■ **Goal of the exercise**
The required lines are those that contain "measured"; pull them out of the data and copy them.

Recorded information: Begin

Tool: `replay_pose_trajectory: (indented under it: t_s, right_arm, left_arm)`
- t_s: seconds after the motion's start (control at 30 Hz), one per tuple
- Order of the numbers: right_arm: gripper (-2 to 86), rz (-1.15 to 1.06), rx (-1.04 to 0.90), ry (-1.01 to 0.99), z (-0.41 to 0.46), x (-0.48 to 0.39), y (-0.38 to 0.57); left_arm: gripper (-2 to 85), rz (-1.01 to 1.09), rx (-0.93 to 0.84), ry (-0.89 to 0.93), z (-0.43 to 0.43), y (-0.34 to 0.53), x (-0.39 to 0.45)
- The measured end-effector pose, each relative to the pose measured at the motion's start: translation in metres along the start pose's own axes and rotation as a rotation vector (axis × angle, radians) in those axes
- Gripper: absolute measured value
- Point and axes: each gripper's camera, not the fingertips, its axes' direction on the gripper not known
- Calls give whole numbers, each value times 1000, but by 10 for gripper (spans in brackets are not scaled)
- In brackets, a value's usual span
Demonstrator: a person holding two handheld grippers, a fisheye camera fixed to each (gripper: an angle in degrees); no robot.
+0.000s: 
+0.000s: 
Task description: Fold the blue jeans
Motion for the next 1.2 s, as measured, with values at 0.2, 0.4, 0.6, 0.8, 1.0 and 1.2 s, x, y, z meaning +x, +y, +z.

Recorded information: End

■ **Problem solution**
- The measured end-effector pose, each relative to the pose measured at the motion's start: translation in metres along the start pose's own axes and rotation as a rotation vector (axis × angle, radians) in those axes
- Gripper: absolute measured value
Motion for the next 1.2 s, as measured, with values at 0.2, 0.4, 0.6, 0.8, 1.0 and 1.2 s, x, y, z meaning +x, +y, +z.

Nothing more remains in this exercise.